Colored (Coloured) GlassesDr. Frank

Colored (Coloured) Glasses
Dr. Frank E. Woolley
The Nature of Coloration in Glasses
The two principal methods of creating color in glasses are to dissolve elements that absorb light of specific wavelengths, or to create dispersions of extremely fine particles, called colloids, that also absorb light of specific wavelengths.
The amount of light absorbed by either method depends only on the wavelength and the amount of the colorant that is in its path.
This means that the intensity of the color depends on the product of the thickness of the glass and the concentration of colorant in the glass; thick colored glass looks darker or more colored than thin glass of exactly the same composition, in direct proportion to the glass thickness.
Some glasses are opaque as well as colored; these are opal (white) glasses to which the same colorants that produce transparent colors have been added.

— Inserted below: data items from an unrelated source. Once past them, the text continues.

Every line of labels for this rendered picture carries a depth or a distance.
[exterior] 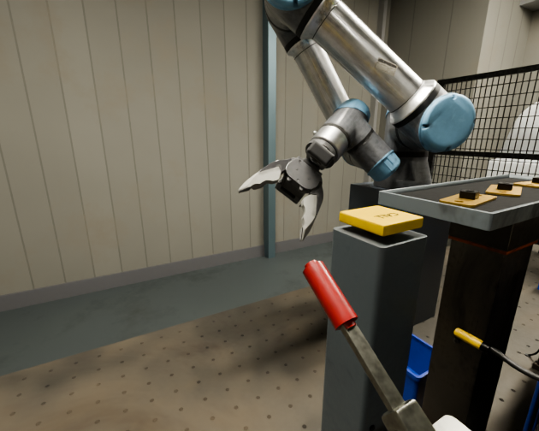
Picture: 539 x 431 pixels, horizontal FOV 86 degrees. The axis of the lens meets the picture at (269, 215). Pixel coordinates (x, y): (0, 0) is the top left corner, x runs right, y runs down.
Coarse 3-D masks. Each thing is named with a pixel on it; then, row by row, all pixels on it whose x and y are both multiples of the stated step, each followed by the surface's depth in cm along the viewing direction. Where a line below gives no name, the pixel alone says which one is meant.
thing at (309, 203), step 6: (306, 198) 56; (312, 198) 56; (306, 204) 55; (312, 204) 56; (306, 210) 55; (312, 210) 55; (306, 216) 55; (312, 216) 55; (306, 222) 54; (312, 222) 55; (306, 228) 54; (300, 234) 54; (306, 234) 54; (300, 240) 54
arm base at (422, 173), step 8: (400, 152) 76; (408, 152) 75; (416, 152) 75; (424, 152) 76; (400, 160) 76; (408, 160) 76; (416, 160) 76; (424, 160) 77; (400, 168) 76; (408, 168) 76; (416, 168) 76; (424, 168) 76; (392, 176) 77; (400, 176) 77; (408, 176) 76; (416, 176) 76; (424, 176) 76; (376, 184) 82; (384, 184) 79; (392, 184) 77; (400, 184) 76; (408, 184) 76; (416, 184) 76; (424, 184) 76
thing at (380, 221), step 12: (348, 216) 30; (360, 216) 29; (372, 216) 29; (384, 216) 29; (396, 216) 29; (408, 216) 29; (420, 216) 29; (372, 228) 28; (384, 228) 27; (396, 228) 28; (408, 228) 28
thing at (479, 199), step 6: (462, 192) 36; (468, 192) 36; (474, 192) 35; (444, 198) 36; (450, 198) 36; (456, 198) 36; (462, 198) 36; (468, 198) 36; (474, 198) 35; (480, 198) 36; (486, 198) 36; (492, 198) 36; (456, 204) 34; (462, 204) 33; (468, 204) 33; (474, 204) 33; (480, 204) 34
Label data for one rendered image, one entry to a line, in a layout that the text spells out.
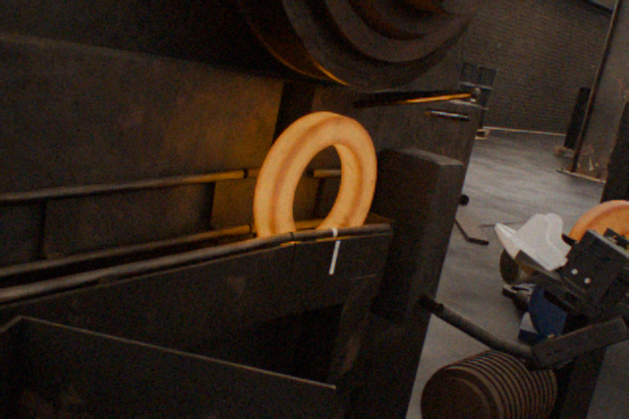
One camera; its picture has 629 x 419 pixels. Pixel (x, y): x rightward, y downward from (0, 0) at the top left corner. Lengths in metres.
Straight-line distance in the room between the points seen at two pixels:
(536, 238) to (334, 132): 0.25
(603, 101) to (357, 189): 8.86
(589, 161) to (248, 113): 8.98
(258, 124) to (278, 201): 0.11
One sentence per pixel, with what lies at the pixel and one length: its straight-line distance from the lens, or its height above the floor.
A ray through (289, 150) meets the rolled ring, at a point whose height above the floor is 0.80.
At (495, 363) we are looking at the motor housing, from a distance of 1.18.
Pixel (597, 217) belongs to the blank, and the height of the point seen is 0.76.
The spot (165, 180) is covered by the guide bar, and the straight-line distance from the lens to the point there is 0.84.
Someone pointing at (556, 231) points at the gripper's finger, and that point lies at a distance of 0.96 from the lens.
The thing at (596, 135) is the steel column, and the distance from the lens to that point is 9.80.
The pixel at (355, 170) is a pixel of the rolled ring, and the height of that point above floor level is 0.78.
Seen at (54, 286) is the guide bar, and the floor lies 0.69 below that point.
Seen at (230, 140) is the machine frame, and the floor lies 0.80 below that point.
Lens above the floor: 0.92
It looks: 12 degrees down
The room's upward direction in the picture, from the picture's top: 12 degrees clockwise
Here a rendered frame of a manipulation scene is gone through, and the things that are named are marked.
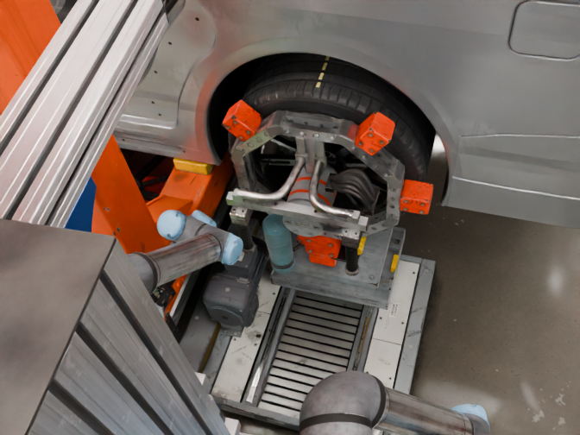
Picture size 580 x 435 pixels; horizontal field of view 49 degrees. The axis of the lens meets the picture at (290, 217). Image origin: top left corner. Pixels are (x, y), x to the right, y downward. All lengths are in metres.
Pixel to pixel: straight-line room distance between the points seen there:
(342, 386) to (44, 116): 0.64
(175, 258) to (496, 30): 0.90
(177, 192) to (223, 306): 0.45
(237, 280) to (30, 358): 1.92
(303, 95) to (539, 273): 1.49
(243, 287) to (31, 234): 1.84
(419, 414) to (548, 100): 0.89
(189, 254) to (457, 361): 1.50
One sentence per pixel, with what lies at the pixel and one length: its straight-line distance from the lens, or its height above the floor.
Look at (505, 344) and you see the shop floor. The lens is 2.72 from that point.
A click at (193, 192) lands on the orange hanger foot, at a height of 0.68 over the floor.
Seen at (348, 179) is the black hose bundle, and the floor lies 1.04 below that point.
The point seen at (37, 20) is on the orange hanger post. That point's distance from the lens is 1.42.
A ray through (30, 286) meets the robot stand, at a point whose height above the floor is 2.03.
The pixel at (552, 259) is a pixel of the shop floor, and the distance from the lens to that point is 2.97.
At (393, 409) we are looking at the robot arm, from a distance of 1.14.
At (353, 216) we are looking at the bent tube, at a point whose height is 1.00.
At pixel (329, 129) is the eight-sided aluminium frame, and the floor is 1.12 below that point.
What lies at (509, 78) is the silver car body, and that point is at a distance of 1.68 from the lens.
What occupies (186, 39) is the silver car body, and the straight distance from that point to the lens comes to 1.91.
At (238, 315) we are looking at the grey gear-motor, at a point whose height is 0.36.
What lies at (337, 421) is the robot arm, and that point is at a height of 1.46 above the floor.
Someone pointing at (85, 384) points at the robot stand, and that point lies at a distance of 0.53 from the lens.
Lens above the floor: 2.43
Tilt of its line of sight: 54 degrees down
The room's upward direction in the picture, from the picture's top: 10 degrees counter-clockwise
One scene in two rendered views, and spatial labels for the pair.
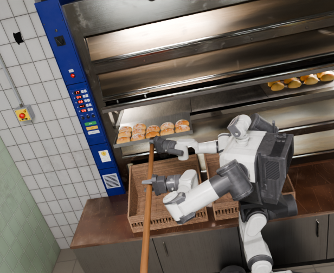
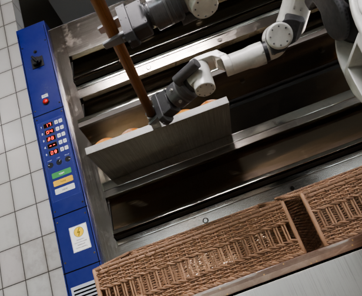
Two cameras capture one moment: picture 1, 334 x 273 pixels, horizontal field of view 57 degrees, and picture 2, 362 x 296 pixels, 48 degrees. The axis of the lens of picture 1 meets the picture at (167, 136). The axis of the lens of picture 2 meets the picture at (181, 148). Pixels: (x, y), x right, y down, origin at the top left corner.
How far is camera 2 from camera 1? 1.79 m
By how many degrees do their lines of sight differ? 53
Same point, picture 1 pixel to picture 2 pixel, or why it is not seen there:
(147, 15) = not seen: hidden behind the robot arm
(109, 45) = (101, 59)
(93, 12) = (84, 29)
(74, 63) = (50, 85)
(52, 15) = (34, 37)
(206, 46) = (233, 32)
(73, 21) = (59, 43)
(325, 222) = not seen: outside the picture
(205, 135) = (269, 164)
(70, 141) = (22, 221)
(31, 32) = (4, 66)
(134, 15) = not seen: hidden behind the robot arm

Components That Color Glasses
Solution colorants
The most common dissolved colorants are elements of the transition metal family; the nonmetals sulfur and selenium, and metals of the rare earth family are also used as glass colorants. Author's note: See chart on page 23 for the colorants and the resulting colors when employed in a batch.
The color is created by a process within the atom. This means that a color recipe for one glass will usually work for other glass compositions (if they both have the same oxidation state).
In general, potassium silicate glasses (K O) give “clearer” colors (narrower absorption bands) than sodium silicate glasses (Na20).
Transition metals dissolve in glass as “ions,” which are atoms with one or more of their electrons removed.
The number of electrons removed depends on the “oxidation state” of the glass or how much oxygen is chemically available to react with the transition metal element; this is controlled by adding oxidizing and reducing agents in the batch, and by contact with the furnace atmosphere.
Very pure reds, oranges, and yellows can be obtained by precipitating colloids of cadmium with sulfur (yellow) and selenium (red).
Because of the extreme toxicity of cadmium and selenium, these glasses require careful-batch handling and very effective dust and exhaust removal.
Since both components are lost from the melt by volatilization, the color changes with time in the furnace or the flame as does the LEC.
Adding Colorants to Pre-Mixed Batches
Colorants added to premixed batch need to be fairly well dispersed in the batch; since most of them have higher densities than the clear glass, they tend to drop to the bottom of the melter if they are poorly mixed.
If there is good convection in the melter, the colorants do not need to be mixed throughout the entire charge; they can be dispersed in a portion of the fill. It should be noted though that small tanks and crucibles have very low convection currents.
Interactions between colorants and fining agents
Since oxidation state is important for many of the colorants, and is critical for the colloidal (cadmium and selenium) colorants, there is a natural conflict between the colorants and the fining agents. Fining agents are oxidizers and remove sulfur and selenium during melting.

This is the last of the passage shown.